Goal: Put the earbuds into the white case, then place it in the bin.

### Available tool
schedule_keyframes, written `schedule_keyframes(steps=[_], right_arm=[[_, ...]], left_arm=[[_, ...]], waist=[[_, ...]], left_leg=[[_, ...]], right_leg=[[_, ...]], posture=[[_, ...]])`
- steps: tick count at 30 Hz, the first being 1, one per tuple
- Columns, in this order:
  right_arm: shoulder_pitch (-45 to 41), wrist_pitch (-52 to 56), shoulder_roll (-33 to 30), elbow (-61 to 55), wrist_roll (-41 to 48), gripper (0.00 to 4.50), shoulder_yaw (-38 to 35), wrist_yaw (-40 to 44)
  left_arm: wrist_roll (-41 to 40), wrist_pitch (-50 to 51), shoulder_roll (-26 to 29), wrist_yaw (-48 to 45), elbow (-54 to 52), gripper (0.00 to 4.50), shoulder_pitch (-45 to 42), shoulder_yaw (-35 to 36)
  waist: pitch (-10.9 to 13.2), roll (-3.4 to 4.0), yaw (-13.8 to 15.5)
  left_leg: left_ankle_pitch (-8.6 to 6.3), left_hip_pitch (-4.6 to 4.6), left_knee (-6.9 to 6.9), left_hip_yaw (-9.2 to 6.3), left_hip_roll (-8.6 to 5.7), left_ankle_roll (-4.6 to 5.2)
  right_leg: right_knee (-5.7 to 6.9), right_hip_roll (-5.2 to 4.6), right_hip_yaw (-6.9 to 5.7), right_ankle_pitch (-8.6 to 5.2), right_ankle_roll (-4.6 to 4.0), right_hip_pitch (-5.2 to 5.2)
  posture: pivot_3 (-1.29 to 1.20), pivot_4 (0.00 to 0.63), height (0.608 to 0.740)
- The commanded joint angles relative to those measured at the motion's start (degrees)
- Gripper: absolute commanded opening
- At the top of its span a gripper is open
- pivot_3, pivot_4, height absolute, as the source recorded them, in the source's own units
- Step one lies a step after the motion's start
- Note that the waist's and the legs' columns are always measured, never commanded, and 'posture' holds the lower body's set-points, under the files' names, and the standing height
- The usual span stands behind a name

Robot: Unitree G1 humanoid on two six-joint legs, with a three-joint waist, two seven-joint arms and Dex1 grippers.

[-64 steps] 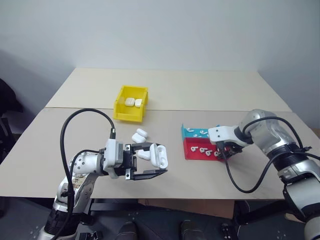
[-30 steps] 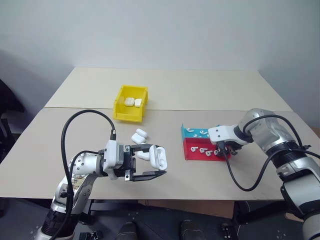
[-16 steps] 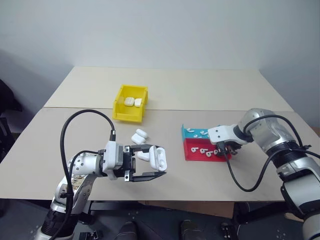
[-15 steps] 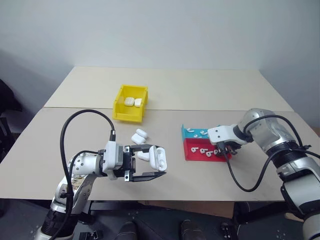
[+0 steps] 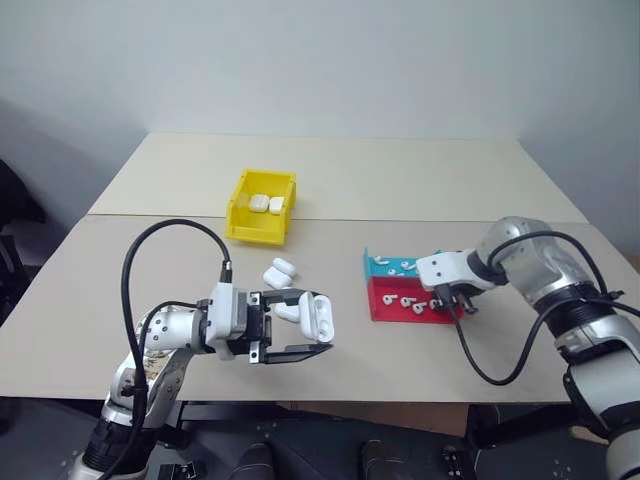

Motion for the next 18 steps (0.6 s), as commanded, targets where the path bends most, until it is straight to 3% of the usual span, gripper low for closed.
schedule_keyframes(steps=[1, 7, 11, 15, 18], right_arm=[[-0.2, 4.8, -3.0, -7.9, 5.0, 0.93, -6.7, 1.6], [3.1, 24.1, -5.0, -25.9, 21.7, 0.93, -24.8, -0.8], [8.1, 32.3, -1.8, -37.5, 35.7, 0.93, -38.0, -5.3], [13.9, 30.6, 4.9, -47.3, 48.8, 0.93, -47.1, -9.7], [16.1, 28.2, 9.3, -52.2, 56.3, 0.93, -49.0, -11.8]], left_arm=[[-1.8, 0.2, -0.7, 1.2, -1.0, 2.82, -2.0, 0.2], [-5.8, 5.1, -1.5, 3.2, -4.1, 2.82, -4.9, -0.4], [-9.8, 10.9, -2.7, 6.6, -5.6, 2.82, -7.5, -0.8], [-11.1, 17.2, 0.7, 5.6, -7.0, 2.82, -11.1, -2.1], [-13.8, 23.1, 3.4, 6.3, -8.6, 2.82, -13.9, -1.8]], waist=[[0.0, 0.01, 0.1], [0.0, 0.03, 0.2], [0.0, 0.02, 0.3], [0.0, 0.0, 0.2], [0.0, 0.02, 0.0]], left_leg=[[0.0, -0.01, 0.0, 0.0, 0.0, 0.0], [-0.01, -0.02, -0.01, -0.01, 0.01, -0.01], [-0.01, -0.01, -0.03, -0.01, 0.01, -0.01], [0.0, 0.0, 0.09, -0.05, 0.0, 0.0], [0.0, 0.01, 0.07, -0.08, 0.02, -0.01]], right_leg=[[0.0, 0.0, 0.0, 0.0, 0.0, 0.0], [0.01, 0.0, -0.01, 0.0, 0.01, -0.01], [-0.07, 0.0, -0.02, -0.02, 0.03, 0.06], [-0.02, 0.02, -0.02, 0.01, 0.06, 0.12], [-0.01, 0.08, 0.0, 0.01, 0.06, 0.13]], posture=[[0.0, 0.15, 0.74], [0.0, 0.15, 0.74], [0.0, 0.15, 0.74], [0.0, 0.15, 0.74], [0.0, 0.15, 0.74]])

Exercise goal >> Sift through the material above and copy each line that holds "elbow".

Expected answer >>
  right_arm: shoulder_pitch (-45 to 41), wrist_pitch (-52 to 56), shoulder_roll (-33 to 30), elbow (-61 to 55), wrist_roll (-41 to 48), gripper (0.00 to 4.50), shoulder_yaw (-38 to 35), wrist_yaw (-40 to 44)
  left_arm: wrist_roll (-41 to 40), wrist_pitch (-50 to 51), shoulder_roll (-26 to 29), wrist_yaw (-48 to 45), elbow (-54 to 52), gripper (0.00 to 4.50), shoulder_pitch (-45 to 42), shoulder_yaw (-35 to 36)

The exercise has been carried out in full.